Stroomversnelling directeur Ivo Opstelten reageert op de ontstane commotie: “Ik juich toe dat er meer eenduidigheid komt over de milieudata van installaties. We missen op dit moment in de MPG product-specifieke informatie over veel installaties. Het is positief dat nu een concreet voorbeeld is doorgerekend. Dat dit zoveel slechter uitvalt dan aanvankelijk gedacht, zou zomaar kunnen komen omdat men niet verwacht had dat veel fabrikanten nog steeds het meest milieuonvriendelijke koudemiddel gebruiken. Dat geldt gelukkig niet voor alle warmtepomp leveranciers; een partij als ITHO Daalderop geeft duidelijk aan dat er wel degelijk geïnnoveerd wordt om de milieuprestatie van onder andere warmtepompen te verbeteren en dat er nu al warmtepompen beschikbaar zijn die veel milieuvriendelijker koudemiddel gebruiken. Zorgelijk vind ik dat er zelfs bij ITHO Daalderop onduidelijkheid bestaat over de door de NMD gevolgde rekenmethodiek.”

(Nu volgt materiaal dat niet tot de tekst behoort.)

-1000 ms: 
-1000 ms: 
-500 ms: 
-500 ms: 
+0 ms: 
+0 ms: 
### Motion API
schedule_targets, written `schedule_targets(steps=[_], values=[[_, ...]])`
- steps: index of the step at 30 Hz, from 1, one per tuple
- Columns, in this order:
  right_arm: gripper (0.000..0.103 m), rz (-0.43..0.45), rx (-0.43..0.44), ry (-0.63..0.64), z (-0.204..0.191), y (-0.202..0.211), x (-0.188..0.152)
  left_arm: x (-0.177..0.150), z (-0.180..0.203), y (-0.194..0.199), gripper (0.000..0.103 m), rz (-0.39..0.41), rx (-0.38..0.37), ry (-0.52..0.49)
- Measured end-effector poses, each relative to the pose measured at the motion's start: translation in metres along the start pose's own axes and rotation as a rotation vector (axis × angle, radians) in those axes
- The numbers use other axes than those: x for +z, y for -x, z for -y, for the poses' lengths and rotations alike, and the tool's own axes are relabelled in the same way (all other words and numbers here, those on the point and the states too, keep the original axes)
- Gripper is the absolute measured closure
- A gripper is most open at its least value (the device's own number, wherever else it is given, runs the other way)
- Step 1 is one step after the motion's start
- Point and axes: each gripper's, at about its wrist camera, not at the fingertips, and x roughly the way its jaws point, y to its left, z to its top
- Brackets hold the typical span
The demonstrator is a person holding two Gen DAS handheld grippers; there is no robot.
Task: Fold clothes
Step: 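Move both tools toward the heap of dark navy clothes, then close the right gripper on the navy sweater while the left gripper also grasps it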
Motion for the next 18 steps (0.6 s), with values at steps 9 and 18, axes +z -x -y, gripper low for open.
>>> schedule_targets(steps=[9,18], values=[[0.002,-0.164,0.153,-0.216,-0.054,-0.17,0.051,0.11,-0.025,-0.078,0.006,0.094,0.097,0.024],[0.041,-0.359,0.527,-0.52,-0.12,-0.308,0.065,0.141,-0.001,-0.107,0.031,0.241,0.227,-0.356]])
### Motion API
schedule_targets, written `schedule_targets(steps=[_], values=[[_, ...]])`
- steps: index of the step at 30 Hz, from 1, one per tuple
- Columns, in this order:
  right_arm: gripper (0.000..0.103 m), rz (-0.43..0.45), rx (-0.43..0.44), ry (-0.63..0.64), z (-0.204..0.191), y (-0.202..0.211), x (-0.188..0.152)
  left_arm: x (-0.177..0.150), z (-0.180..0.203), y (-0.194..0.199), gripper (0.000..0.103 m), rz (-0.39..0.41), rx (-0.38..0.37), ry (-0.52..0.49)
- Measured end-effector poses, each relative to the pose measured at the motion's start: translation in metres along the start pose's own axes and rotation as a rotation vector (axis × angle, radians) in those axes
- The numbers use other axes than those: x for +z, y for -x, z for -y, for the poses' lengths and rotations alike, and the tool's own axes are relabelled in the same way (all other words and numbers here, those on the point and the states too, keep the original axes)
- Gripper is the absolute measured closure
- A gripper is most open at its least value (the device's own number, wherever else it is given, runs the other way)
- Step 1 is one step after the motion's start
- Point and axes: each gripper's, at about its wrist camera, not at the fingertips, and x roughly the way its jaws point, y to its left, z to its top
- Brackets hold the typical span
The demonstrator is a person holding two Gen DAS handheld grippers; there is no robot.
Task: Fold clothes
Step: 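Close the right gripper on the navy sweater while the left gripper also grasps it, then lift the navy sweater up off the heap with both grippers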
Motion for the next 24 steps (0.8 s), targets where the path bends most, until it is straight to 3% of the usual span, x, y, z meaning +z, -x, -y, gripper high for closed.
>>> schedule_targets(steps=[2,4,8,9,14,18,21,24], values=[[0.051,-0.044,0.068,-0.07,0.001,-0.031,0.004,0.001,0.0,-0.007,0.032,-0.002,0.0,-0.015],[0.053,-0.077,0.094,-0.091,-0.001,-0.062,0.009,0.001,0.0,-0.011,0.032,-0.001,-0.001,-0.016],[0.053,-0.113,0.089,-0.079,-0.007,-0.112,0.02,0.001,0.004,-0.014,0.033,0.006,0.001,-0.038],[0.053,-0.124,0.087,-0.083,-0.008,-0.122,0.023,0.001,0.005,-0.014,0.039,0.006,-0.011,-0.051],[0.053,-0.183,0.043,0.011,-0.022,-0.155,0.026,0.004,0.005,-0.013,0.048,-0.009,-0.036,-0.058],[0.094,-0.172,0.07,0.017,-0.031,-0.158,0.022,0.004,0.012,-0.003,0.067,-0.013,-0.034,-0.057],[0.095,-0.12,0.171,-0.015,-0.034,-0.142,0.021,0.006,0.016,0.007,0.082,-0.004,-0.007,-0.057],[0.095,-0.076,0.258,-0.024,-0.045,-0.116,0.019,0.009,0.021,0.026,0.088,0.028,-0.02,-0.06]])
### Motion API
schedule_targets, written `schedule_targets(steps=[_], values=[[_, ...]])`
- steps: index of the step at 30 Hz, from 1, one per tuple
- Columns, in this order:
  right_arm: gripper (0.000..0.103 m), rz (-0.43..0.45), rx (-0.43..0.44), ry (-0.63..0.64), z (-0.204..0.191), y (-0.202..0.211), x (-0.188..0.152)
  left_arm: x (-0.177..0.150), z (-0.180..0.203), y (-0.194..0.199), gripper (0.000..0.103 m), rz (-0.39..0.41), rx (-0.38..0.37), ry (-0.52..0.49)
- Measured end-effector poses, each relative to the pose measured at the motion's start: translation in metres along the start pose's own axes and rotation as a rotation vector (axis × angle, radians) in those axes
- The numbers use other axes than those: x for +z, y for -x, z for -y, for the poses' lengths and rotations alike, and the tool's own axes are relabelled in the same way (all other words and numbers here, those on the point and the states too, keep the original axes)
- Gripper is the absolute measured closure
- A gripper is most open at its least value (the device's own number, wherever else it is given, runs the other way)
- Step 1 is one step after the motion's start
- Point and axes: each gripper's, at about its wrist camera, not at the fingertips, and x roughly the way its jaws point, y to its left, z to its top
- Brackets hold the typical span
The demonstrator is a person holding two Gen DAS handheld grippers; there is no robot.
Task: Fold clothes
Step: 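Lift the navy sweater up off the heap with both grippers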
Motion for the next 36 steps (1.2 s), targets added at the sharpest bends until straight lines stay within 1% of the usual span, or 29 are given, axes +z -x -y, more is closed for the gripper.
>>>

“Er moet nu goed worden gekeken naar aanpassingen van de methodiek, zeker als we deze ook willen gaan toepassen voor de bestaande bouw (renovatie en/of installatievervanging). We kunnen niet zeggen dat forfaitaire getallen nu de nieuwe waarheid worden. Je wil op dit punt ook echt installatieafhankelijke getallen hebben. Daarnaast vind ik persoonlijk – maar dat staat los van wat er nu gebeurt – dat er eigenlijk gekeken zou moeten worden naar de CO2-terugverdientijd van een maatregel en/of het verschil in levenscyclus-milieulast bij maatregelen voor verduurzaming van de energieprestatie, ten opzichte van louter instandhouding op het moment van einde technische levensduur. Dat zou veel meer een maatgevend element kunnen zijn om de duurzamere materiaalkeuzes te bevorderen.”